NewSQL Databases

Introduction

NewSQL databases represent an evolution in database technology that aims to provide the best of both worlds: the scalability and performance advantages of NoSQL systems with the ACID (Atomicity, Consistency, Isolation, Durability) guarantees and SQL interface of traditional relational database management systems (RDBMS).

As applications grew in scale and complexity during the early 2000s, many organizations found that traditional relational databases couldn't keep up with their performance and scalability needs. This led to the rise of NoSQL databases, which sacrificed consistency guarantees and the familiar SQL interface to achieve better performance and scalability. However, many applications still required strong consistency guarantees, leading to the emergence of NewSQL databases around 2011.

Key Characteristics of NewSQL Databases

NewSQL databases are characterized by several key features:

SQL Interface: They support standard SQL as their primary interface for data manipulation.
ACID Compliance: They maintain the ACID properties of traditional databases for all transactions.
Horizontal Scalability: They can scale out across many nodes without sacrificing performance.
High Availability: They are designed to minimize downtime and maintain operation during failures.
Distributed Architecture: They utilize distributed systems design principles to achieve scale.

Let's explore how these characteristics are implemented in practice.

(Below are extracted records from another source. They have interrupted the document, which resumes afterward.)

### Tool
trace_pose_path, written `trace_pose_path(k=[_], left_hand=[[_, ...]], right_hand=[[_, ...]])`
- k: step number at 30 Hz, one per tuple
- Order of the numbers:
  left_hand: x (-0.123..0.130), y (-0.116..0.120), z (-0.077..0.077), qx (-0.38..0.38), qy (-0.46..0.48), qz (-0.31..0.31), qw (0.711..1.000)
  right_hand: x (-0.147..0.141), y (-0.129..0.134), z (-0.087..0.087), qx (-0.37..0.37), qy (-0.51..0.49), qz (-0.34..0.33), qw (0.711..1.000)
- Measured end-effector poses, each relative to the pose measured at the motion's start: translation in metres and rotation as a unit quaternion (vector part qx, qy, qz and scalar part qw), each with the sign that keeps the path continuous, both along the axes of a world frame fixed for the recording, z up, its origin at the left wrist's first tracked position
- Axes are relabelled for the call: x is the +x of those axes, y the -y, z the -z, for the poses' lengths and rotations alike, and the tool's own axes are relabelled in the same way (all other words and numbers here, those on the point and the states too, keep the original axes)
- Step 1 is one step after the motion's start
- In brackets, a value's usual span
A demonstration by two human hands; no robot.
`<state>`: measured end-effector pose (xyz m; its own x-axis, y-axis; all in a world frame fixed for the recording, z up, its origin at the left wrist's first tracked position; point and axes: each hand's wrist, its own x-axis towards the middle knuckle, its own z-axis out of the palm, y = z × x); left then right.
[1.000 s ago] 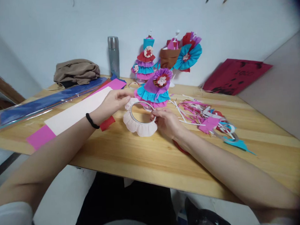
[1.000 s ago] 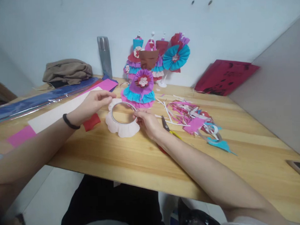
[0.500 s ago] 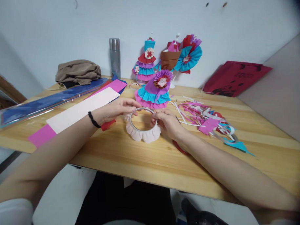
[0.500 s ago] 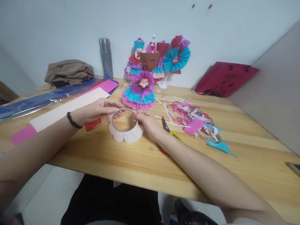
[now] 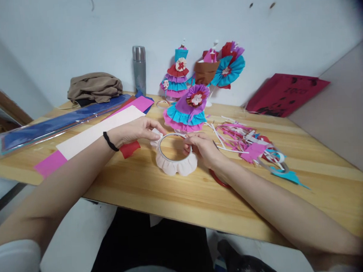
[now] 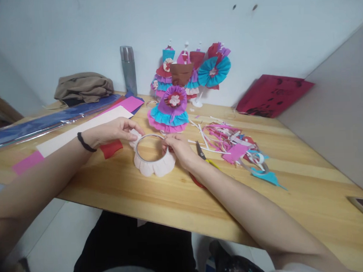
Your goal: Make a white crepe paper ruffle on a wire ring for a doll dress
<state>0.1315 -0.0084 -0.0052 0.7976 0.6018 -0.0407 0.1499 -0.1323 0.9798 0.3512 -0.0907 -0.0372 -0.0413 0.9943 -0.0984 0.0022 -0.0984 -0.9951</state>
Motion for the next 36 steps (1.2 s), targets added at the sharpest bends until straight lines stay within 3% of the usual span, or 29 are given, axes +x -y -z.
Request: trace_pose_path(k=[7, 13, 17, 20, 24, 27, 32, 36], left_hand=[[0.001, 0.001, -0.001, 0.055, -0.054, -0.007, 0.997], [0.001, 0.002, 0.001, 0.100, -0.152, 0.005, 0.983], [0.001, -0.001, 0.004, 0.125, -0.177, 0.014, 0.976], [0.001, -0.001, 0.006, 0.114, -0.167, 0.023, 0.979], [0.000, 0.000, 0.005, 0.085, -0.165, -0.016, 0.983], [-0.002, 0.000, 0.005, 0.046, -0.152, -0.030, 0.987], [-0.008, -0.005, 0.007, -0.016, -0.114, -0.012, 0.993], [-0.008, -0.006, 0.007, -0.039, -0.067, -0.025, 0.997]], right_hand=[[0.002, -0.002, 0.001, -0.015, 0.024, -0.001, 1.000], [0.005, -0.007, 0.009, -0.012, 0.107, -0.056, 0.993], [0.002, -0.003, 0.005, -0.010, 0.128, -0.068, 0.989], [0.002, 0.000, 0.000, 0.006, 0.131, -0.098, 0.987], [0.006, 0.002, -0.003, 0.061, 0.134, -0.185, 0.972], [0.009, 0.001, -0.002, 0.047, 0.138, -0.247, 0.958], [0.008, 0.001, -0.005, 0.006, 0.120, -0.204, 0.972], [0.012, 0.001, -0.018, -0.001, 0.116, -0.165, 0.980]])
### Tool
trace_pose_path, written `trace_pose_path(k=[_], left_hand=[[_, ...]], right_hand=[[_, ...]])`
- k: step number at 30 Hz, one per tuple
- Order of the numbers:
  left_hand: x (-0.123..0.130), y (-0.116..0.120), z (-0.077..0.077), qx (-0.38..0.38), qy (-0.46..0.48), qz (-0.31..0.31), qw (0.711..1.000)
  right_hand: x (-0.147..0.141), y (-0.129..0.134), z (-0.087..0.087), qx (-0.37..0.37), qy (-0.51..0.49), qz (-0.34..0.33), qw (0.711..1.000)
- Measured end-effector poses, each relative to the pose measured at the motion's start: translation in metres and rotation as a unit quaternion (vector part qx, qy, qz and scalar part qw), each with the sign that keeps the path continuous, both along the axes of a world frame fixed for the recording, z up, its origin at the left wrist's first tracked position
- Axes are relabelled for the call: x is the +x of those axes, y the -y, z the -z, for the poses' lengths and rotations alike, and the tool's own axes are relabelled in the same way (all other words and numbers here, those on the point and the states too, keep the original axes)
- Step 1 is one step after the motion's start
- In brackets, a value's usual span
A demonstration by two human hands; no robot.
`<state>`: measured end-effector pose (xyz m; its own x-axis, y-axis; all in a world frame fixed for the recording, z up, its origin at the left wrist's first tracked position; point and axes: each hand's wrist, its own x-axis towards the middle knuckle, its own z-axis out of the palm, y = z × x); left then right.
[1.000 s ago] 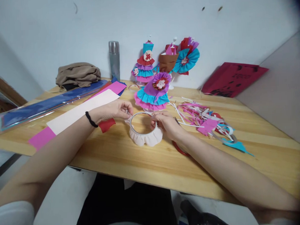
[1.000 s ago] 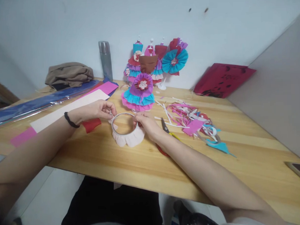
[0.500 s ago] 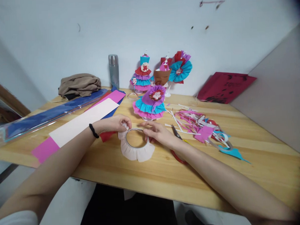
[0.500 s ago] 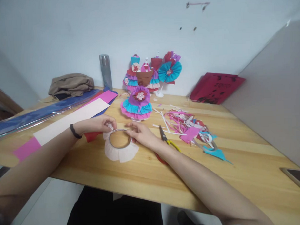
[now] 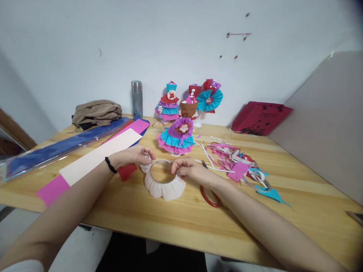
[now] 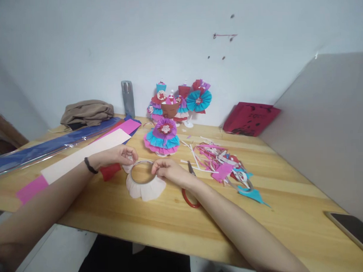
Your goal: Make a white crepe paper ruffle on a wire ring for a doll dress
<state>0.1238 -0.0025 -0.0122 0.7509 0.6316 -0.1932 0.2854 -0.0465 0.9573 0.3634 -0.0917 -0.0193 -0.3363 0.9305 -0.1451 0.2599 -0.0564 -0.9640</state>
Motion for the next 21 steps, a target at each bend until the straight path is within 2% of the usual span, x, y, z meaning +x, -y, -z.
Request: trace_pose_path(k=[4, 7, 9, 12, 14, 15, 16, 18, 20, 21], left_hand=[[0.005, 0.006, -0.002, -0.001, 0.027, -0.030, 0.999], [0.005, 0.008, -0.003, 0.022, 0.010, -0.023, 0.999], [0.004, 0.005, -0.002, 0.037, -0.024, 0.005, 0.999], [0.000, 0.000, 0.001, 0.035, -0.073, 0.046, 0.996], [-0.001, -0.002, 0.003, 0.042, -0.088, 0.055, 0.994], [-0.001, -0.003, 0.004, 0.051, -0.092, 0.059, 0.993], [0.000, -0.003, 0.005, 0.062, -0.094, 0.063, 0.992], [0.001, -0.003, 0.006, 0.076, -0.099, 0.071, 0.990], [0.001, -0.002, 0.006, 0.077, -0.101, 0.072, 0.989], [0.002, -0.002, 0.007, 0.074, -0.101, 0.072, 0.989]], right_hand=[[0.013, -0.002, -0.018, 0.035, 0.003, 0.037, 0.999], [0.020, -0.005, -0.022, 0.049, -0.001, 0.038, 0.998], [0.022, -0.007, -0.018, 0.037, 0.003, 0.004, 0.999], [0.022, -0.007, -0.009, -0.004, 0.036, -0.084, 0.996], [0.023, -0.008, -0.006, 0.008, 0.076, -0.123, 0.989], [0.023, -0.009, -0.005, 0.034, 0.101, -0.116, 0.987], [0.024, -0.011, -0.005, 0.074, 0.126, -0.083, 0.986], [0.025, -0.017, -0.007, 0.171, 0.151, 0.051, 0.972], [0.025, -0.025, -0.008, 0.247, 0.129, 0.204, 0.938], [0.024, -0.030, -0.008, 0.269, 0.113, 0.256, 0.922]])
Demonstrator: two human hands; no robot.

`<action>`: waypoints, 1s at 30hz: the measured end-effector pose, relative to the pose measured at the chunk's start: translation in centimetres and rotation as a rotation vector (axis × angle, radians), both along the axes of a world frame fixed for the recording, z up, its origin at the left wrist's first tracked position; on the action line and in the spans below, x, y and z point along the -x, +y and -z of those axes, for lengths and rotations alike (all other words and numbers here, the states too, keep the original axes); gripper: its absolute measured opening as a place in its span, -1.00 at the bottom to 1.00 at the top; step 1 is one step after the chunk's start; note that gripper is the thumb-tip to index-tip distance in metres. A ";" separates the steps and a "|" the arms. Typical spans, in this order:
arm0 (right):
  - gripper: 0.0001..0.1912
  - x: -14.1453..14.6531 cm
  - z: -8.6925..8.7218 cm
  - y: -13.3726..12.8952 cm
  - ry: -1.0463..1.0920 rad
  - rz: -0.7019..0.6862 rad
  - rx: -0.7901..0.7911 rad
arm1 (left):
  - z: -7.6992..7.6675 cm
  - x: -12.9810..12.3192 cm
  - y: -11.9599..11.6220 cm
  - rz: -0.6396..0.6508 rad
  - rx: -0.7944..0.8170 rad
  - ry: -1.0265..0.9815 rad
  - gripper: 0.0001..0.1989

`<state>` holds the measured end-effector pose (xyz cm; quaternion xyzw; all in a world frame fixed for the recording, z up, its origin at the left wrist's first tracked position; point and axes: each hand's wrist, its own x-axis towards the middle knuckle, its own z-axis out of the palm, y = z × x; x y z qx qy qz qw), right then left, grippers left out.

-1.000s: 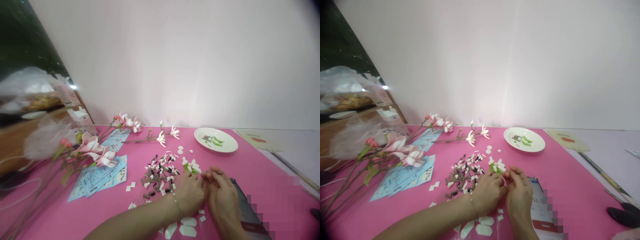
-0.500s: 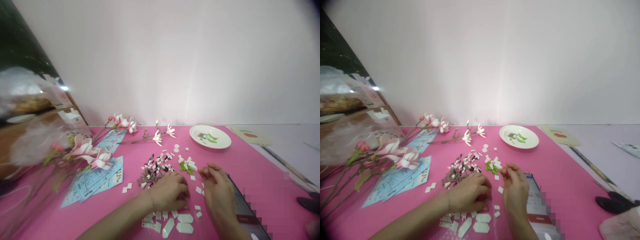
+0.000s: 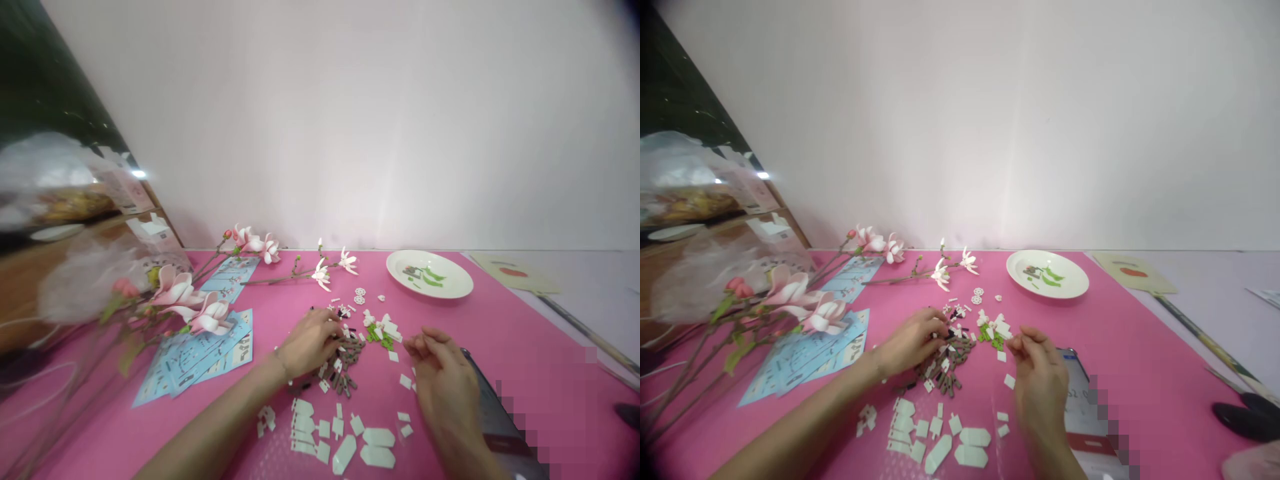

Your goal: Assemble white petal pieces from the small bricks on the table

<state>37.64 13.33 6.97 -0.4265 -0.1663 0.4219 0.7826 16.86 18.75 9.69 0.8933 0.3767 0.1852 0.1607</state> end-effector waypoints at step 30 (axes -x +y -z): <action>-0.92 5.4 2.2 -1.7 -1.755 -0.639 -0.227 | 3.3 5.6 -5.8 0.001 0.039 0.174 -0.57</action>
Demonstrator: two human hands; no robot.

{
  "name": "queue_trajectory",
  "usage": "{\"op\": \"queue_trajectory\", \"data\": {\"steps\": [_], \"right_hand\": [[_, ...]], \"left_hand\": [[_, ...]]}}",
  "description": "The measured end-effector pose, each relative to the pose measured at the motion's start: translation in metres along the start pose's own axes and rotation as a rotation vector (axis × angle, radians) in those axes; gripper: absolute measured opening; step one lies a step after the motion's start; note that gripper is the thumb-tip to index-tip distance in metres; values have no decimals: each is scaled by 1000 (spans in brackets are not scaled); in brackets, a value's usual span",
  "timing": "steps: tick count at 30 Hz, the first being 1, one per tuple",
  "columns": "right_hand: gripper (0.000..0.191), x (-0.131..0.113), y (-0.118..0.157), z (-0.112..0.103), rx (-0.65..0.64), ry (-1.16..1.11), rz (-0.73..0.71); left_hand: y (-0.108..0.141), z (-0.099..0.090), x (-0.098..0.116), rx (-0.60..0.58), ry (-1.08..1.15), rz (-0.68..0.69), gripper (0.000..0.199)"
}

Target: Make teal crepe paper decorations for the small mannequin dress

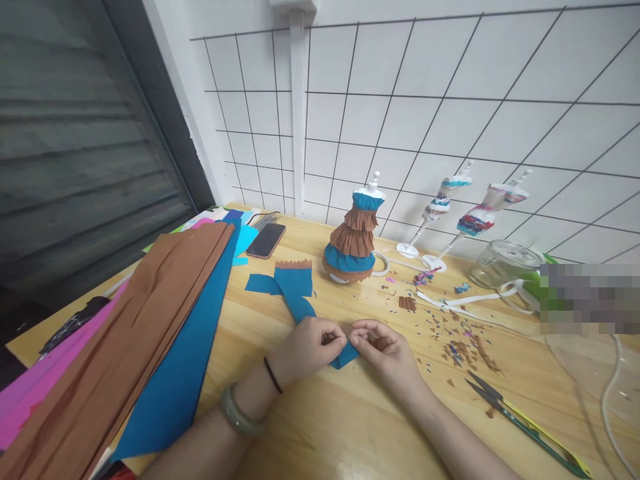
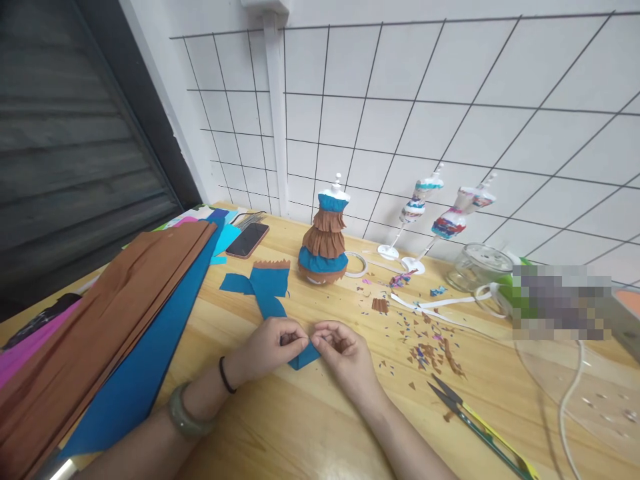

NewSQL Architecture Approaches

NewSQL databases typically fall into one of three architectural categories:

1. New Database Engines

These are completely new database systems built from scratch to support distributed SQL processing:

Google Spanner
CockroachDB
VoltDB
MemSQL/SingleStore

2. SQL Engines on NoSQL Foundations

These build SQL functionality on top of distributed NoSQL architectures:

TiDB (inspired by Google Spanner)
YugabyteDB (combines PostgreSQL and Cassandra concepts)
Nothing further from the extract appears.